Tekbir Cuması İsrail’i Durduramaz. Çünkü düğme en baştan yanlış iliklenmiş. Bunca yıldır getirilen tekbirler ne bizim ahlaki seviyemizi yükseltebilmiş ne de toplumsal anlamda ilerlememize katkı sağlamıştır. Bir vird-i zeban gibi tekrarlayıp durduğumuz bu tekbirler, ne yazık ki bir bilinç dönüşümüne yol açmamıştır.
Gazze için "Tekbir Cuması" düzenlemek neyi değiştirebilir? Zaten her gün tekbir getiriyoruz. Peki bu kadar çok tekrarın toplumsal, siyasal ve insani düzlemde ne gibi bir karşılığı oldu?
Örnek verelim: Beş vakit namazın tüm sünnetleri ve vitirle birlikte bir günde toplam 115 defa tekbir getirilir. Bu, yılda 41.975, yetmiş yılda ise 2.938.250 tekbir demektir. Düşünün, ömrü boyunca milyonlarca kez "Allahu Ekber" diyen bir toplumun, adalet, ilim, kalkınma ve merhamet gibi değerlerde bir arpa boyu yol alamamış olması düşündürücü değil midir?
Eğer tekbir mazlumların derdine derman olmuyorsa, o zaman bir zikirden öteye geçememiş, bir anlam ifade edememiştir.
Oysa tekbir, sadece dilde değil; zihinde, vicdanda ve eylemde yankı bulmalıdır. Tekbir; ilimde, bilimde, teknolojide, ahlaklı ve adaletli ilerleme demektir. Tekbir; Allah’ı birleme, O'nun yüceliğini yaşatmadır. Mazlumu ayağa kaldırmak, işte asıl tekbirdir.
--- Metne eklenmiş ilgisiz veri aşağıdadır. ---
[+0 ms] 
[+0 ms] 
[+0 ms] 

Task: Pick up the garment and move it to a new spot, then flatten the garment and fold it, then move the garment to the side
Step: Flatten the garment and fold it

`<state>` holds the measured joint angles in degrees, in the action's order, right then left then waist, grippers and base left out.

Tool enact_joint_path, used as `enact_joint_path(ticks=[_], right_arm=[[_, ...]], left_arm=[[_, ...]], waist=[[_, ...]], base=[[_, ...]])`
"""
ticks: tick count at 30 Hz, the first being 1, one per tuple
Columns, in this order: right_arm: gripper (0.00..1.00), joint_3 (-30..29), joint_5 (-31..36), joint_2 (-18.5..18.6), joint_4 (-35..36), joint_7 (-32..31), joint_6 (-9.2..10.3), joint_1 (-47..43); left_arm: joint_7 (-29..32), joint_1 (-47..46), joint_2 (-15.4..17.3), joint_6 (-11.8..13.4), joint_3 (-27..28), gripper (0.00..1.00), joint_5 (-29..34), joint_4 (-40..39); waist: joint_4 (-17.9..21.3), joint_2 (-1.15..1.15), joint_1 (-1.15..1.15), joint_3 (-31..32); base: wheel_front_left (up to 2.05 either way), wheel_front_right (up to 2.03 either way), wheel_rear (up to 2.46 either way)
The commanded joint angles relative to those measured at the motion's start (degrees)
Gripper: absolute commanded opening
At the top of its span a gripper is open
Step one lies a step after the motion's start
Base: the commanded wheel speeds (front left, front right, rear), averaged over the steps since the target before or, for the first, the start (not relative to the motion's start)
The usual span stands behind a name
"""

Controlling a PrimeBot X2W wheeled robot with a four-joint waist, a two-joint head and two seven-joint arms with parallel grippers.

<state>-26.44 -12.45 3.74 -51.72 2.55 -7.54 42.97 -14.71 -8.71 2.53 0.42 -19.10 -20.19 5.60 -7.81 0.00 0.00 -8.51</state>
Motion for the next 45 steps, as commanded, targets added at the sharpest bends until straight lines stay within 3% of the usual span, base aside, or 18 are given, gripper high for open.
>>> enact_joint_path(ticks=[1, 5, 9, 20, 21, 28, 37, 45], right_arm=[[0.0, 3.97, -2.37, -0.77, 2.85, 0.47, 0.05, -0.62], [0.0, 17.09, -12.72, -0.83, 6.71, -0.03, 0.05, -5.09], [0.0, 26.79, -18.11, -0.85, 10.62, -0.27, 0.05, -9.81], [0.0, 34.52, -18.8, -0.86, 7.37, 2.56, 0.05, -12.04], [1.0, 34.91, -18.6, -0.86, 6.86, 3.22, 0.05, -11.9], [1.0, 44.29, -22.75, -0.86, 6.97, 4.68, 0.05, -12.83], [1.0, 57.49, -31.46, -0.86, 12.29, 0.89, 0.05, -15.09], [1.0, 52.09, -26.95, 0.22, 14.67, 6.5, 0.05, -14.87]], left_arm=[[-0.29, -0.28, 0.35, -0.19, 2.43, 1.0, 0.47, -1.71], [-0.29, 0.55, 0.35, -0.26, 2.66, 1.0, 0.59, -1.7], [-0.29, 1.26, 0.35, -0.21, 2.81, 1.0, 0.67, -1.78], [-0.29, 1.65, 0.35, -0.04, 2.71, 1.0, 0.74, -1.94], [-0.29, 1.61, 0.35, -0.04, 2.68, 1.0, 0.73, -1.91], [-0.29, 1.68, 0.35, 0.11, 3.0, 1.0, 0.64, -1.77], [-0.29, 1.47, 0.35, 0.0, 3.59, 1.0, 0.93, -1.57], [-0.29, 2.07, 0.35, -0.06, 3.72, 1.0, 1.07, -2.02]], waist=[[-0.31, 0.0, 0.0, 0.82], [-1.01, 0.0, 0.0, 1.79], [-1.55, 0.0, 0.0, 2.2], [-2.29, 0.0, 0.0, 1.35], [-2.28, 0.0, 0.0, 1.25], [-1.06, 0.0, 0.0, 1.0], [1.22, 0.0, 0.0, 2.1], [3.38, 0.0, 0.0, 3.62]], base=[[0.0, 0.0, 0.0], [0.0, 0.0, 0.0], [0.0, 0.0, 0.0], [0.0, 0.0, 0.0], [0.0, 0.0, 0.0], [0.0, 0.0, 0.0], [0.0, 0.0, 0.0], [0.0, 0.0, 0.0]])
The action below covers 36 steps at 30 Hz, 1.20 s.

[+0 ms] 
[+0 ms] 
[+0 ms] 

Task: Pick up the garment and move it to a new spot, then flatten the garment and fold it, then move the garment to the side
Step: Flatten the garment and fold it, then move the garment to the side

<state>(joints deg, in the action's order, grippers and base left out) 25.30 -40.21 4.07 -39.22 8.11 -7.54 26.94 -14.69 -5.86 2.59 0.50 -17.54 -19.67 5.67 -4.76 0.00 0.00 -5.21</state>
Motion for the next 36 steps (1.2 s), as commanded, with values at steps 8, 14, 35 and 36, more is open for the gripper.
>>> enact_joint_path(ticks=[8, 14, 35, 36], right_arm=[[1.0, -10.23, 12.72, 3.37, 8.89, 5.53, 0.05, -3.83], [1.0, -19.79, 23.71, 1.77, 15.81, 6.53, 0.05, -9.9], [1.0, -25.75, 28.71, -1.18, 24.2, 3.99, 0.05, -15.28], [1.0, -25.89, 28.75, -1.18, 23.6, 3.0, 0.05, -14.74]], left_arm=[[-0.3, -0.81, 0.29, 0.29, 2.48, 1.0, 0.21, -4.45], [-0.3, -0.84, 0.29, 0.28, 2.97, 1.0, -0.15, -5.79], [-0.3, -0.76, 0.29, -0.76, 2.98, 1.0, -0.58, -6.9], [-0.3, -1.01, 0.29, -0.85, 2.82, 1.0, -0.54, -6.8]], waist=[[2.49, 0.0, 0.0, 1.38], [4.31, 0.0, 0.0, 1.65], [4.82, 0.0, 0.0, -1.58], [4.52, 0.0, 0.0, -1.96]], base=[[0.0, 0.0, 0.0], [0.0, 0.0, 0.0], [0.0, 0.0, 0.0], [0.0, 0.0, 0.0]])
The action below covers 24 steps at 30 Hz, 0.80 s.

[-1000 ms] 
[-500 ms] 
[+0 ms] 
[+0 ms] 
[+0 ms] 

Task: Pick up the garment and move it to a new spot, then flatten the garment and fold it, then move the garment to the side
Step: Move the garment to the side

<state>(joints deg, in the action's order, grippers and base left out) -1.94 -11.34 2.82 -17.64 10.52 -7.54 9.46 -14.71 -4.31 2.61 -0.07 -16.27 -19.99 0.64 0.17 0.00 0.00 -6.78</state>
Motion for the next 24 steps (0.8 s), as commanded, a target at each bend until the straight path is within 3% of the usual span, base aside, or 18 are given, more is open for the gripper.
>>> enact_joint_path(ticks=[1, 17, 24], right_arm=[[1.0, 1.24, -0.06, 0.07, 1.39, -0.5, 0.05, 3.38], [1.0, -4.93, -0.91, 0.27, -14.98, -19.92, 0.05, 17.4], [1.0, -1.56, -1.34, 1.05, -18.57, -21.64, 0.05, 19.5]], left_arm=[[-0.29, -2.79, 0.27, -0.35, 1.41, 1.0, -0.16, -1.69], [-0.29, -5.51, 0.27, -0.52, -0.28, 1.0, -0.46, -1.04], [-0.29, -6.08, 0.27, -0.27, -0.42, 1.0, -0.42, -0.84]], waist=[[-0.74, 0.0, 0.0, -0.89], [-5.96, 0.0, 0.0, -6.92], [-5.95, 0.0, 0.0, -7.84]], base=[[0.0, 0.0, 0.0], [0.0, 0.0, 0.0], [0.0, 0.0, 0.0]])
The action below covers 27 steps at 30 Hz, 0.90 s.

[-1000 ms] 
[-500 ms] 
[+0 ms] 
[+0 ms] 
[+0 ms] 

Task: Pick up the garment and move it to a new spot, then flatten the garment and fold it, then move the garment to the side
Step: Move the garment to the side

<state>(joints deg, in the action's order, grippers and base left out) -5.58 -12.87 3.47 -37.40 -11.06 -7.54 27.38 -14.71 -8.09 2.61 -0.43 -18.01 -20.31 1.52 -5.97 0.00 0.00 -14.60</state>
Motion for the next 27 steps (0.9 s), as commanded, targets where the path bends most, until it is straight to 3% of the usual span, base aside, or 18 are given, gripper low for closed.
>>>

Tekbir adalettir, caydırıcılıktır, sulh ve selamettir, mücadeledir.
Tekbir; alın teridir, eğitimdir, kalkınmadır, temiz siyasettir, adil paylaşımdır.
Ancak bu anlamda yaşanır ve hissedilirse, tekbir gerçekten Allahu Ekber olur — sadece dilde değil, hayatta da karşılığı olmalı.Ama bazı barbarların ki gibi değil.
Tekbir Cuması İsrail’i durduramaz, olsa olsa ancak bizi durdurur.